▸ **WHAT YOU NEED TO DO**
How many lines of the listing contain the string "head"? Only the number is wanted.

▸ **DATA EXTRACT**

====================

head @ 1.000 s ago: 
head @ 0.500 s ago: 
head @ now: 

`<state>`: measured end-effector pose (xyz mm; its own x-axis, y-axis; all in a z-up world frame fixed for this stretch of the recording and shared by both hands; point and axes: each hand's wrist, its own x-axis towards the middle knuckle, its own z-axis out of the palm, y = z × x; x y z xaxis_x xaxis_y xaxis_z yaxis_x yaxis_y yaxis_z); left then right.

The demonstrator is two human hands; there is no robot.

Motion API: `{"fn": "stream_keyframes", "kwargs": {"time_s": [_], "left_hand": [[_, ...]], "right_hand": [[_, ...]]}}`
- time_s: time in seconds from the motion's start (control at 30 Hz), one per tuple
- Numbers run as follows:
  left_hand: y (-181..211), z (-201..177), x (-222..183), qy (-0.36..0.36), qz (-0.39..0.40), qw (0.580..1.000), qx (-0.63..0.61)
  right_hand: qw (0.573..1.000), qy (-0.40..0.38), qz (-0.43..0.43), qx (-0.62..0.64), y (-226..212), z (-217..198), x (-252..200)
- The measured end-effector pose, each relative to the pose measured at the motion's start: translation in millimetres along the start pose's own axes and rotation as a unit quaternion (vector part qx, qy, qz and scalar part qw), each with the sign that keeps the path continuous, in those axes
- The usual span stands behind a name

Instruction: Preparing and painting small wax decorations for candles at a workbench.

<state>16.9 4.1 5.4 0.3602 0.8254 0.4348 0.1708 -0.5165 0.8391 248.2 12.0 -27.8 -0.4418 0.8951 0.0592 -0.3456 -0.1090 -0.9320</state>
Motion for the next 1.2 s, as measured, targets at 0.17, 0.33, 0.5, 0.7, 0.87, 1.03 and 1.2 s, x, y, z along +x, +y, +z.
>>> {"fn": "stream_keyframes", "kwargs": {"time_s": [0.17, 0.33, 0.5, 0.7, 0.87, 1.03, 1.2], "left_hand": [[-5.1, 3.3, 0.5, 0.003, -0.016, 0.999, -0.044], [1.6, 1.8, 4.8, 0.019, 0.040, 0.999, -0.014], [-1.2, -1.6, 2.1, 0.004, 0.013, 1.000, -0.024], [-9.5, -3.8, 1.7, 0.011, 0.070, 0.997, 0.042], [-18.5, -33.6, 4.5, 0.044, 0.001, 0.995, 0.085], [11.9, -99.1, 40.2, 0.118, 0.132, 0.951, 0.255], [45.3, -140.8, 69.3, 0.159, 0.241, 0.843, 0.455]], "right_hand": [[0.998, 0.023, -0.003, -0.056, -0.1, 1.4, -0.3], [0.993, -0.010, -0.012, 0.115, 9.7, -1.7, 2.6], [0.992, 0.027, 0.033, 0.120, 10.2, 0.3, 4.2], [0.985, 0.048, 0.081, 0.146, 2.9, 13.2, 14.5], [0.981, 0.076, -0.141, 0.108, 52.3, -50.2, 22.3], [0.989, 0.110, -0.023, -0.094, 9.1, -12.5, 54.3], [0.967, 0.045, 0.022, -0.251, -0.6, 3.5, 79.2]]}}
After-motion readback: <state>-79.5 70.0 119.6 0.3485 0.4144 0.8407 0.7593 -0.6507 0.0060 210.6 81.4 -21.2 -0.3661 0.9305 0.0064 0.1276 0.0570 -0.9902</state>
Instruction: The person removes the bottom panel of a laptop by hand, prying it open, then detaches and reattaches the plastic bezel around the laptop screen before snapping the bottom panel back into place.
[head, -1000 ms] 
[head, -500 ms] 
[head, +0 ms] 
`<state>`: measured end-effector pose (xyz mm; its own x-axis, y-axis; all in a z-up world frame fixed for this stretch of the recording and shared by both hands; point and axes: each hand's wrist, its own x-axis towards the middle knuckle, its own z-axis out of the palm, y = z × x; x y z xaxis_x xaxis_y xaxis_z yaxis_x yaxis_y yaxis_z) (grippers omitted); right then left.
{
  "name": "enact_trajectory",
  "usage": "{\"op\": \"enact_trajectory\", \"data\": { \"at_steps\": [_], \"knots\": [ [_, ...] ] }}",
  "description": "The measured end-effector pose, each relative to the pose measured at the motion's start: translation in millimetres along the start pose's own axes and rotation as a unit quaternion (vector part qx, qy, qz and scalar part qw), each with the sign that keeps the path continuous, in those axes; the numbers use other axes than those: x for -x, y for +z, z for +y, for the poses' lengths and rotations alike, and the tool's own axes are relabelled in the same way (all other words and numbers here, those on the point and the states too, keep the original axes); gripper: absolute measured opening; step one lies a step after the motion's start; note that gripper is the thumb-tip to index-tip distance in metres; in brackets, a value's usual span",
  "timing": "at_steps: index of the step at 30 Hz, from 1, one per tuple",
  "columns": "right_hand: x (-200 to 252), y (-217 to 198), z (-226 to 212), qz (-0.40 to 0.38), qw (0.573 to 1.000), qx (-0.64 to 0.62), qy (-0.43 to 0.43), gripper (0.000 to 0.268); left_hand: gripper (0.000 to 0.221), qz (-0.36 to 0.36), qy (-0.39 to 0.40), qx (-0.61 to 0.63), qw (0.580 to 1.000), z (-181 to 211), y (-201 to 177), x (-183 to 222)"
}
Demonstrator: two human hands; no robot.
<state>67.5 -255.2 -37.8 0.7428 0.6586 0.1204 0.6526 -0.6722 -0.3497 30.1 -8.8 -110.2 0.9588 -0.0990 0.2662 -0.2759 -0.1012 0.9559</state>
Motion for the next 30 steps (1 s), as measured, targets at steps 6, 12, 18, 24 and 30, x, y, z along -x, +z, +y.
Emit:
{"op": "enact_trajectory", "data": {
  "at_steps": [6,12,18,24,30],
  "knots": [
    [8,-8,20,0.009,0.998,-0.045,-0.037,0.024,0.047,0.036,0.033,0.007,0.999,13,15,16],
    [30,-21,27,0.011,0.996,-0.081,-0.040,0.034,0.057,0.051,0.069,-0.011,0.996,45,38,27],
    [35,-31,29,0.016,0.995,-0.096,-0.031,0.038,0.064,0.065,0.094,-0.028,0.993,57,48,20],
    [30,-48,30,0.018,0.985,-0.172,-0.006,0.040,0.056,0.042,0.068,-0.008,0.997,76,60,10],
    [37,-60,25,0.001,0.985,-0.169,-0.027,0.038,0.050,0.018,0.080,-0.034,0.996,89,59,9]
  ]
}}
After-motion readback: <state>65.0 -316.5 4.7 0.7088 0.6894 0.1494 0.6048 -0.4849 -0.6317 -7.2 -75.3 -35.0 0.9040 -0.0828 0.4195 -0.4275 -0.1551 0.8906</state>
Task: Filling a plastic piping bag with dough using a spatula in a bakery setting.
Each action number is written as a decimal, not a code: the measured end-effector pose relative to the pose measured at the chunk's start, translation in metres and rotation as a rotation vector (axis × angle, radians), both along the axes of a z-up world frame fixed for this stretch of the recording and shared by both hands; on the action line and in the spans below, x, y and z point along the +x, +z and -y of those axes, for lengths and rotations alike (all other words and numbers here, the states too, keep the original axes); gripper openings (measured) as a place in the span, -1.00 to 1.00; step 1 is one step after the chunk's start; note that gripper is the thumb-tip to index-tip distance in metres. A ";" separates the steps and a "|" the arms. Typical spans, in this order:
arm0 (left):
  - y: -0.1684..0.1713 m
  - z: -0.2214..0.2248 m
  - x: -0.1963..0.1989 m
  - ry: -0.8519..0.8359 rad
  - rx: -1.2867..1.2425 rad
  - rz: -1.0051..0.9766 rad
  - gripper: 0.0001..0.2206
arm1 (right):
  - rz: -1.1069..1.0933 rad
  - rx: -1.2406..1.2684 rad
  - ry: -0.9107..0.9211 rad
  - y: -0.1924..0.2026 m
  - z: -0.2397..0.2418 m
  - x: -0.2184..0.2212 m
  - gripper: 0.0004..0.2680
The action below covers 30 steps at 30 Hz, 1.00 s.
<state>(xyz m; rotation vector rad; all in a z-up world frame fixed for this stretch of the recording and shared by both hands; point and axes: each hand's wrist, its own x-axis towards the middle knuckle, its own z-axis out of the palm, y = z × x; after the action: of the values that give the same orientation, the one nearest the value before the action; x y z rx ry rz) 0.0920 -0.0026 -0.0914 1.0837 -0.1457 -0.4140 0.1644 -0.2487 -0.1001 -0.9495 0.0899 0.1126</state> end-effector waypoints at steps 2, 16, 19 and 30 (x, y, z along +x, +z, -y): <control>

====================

▸ **OUTPUT FOR THIS TASK**
6